◆ TASK REQUIREMENTS: Give the listing again word for word. Skip the pictures.
-- COLLECTED DATA follows --
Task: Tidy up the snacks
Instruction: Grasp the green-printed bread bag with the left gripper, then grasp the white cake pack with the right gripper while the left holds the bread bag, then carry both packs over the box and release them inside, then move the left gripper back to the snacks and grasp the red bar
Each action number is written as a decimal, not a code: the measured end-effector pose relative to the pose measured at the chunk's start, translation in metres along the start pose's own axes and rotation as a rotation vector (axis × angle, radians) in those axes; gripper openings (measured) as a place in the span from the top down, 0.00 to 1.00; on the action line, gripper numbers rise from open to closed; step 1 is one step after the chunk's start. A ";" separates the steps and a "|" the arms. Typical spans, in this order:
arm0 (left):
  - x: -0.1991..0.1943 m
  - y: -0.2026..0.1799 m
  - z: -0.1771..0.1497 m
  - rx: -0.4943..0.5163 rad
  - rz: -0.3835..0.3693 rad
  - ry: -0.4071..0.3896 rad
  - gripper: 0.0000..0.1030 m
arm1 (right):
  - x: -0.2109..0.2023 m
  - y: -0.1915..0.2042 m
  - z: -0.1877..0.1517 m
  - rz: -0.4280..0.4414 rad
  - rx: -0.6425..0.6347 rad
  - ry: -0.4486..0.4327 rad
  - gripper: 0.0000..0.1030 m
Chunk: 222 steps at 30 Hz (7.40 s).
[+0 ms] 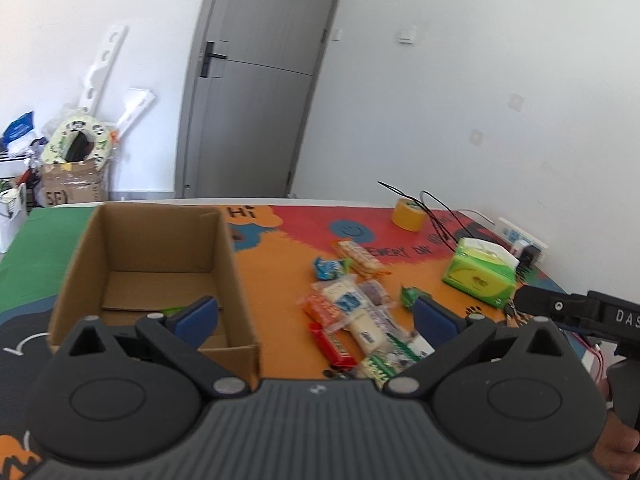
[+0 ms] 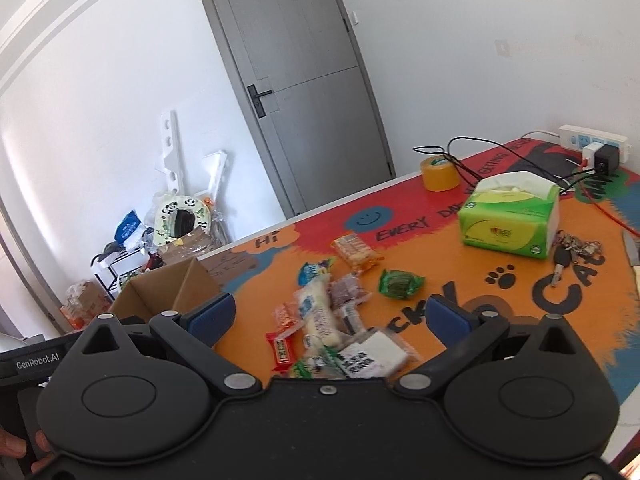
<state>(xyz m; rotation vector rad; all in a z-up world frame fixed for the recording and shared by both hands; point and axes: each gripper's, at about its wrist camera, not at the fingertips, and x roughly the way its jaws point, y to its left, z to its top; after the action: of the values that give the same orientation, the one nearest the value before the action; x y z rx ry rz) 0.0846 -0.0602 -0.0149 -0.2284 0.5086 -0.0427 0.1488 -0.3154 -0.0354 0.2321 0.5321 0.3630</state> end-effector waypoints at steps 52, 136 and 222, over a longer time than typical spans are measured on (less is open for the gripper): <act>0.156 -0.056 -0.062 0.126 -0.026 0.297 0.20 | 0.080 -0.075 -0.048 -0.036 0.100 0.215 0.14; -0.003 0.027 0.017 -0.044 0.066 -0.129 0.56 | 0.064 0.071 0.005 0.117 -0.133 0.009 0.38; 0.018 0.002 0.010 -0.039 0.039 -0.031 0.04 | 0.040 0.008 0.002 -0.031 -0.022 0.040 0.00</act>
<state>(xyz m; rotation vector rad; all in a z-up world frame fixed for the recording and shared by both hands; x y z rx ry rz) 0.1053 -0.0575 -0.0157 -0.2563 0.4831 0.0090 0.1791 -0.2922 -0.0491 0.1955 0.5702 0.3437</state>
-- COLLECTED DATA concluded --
◆ WRITTEN ANSWER:
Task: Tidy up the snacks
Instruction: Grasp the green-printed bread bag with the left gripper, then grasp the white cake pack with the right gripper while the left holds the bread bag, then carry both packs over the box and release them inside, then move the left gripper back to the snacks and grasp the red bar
Each action number is written as a decimal, not a code: the measured end-effector pose relative to the pose measured at the chunk's start, translation in metres along the start pose's own axes and rotation as a rotation vector (axis × angle, radians) in those axes; gripper openings (measured) as a place in the span from the top down, 0.00 to 1.00; on the action line, gripper numbers rise from open to closed; step 1 is one step after the chunk's start. A ";" separates the steps and a "|" the arms. Typical spans, in this order:
arm0 (left):
  - x: -0.1991..0.1943 m
  - y: -0.2026..0.1799 m
  - z: -0.1771..0.1497 m
  - rx: -0.4943..0.5163 rad
  - rz: -0.3835..0.3693 rad
  - ry: -0.4071..0.3896 rad
  - gripper: 0.0000..0.1030 m
arm1 (right):
  - x: -0.2109..0.2023 m
  - y: -0.1915..0.2042 m
  - z: -0.1877..0.1517 m
  - rz: -0.4280..0.4414 rad
  - rx: -0.6425..0.6347 rad
  - ry: -0.4486..0.4327 rad
  - gripper: 0.0000..0.1030 m
Chunk: 222 steps at 30 Hz (7.40 s).
[+0 ms] 
[+0 ms] 
<state>(xyz m; rotation vector rad; all in a z-up world frame fixed for the recording and shared by both hands; point and axes: each gripper's, at about its wrist camera, not at the fingertips, and x roughly the way its jaws point, y to its left, z to its top; after the action: of the values that give the same orientation, the one nearest the value before the action; x y z rx ry rz) 0.0846 -0.0602 -0.0149 -0.2284 0.5086 -0.0427 0.1488 -0.3154 -0.0354 0.2321 0.5321 0.3630</state> end-effector waypoints at steps 52, 136 and 222, over a longer time than typical spans are measured on (less is open for the gripper): <act>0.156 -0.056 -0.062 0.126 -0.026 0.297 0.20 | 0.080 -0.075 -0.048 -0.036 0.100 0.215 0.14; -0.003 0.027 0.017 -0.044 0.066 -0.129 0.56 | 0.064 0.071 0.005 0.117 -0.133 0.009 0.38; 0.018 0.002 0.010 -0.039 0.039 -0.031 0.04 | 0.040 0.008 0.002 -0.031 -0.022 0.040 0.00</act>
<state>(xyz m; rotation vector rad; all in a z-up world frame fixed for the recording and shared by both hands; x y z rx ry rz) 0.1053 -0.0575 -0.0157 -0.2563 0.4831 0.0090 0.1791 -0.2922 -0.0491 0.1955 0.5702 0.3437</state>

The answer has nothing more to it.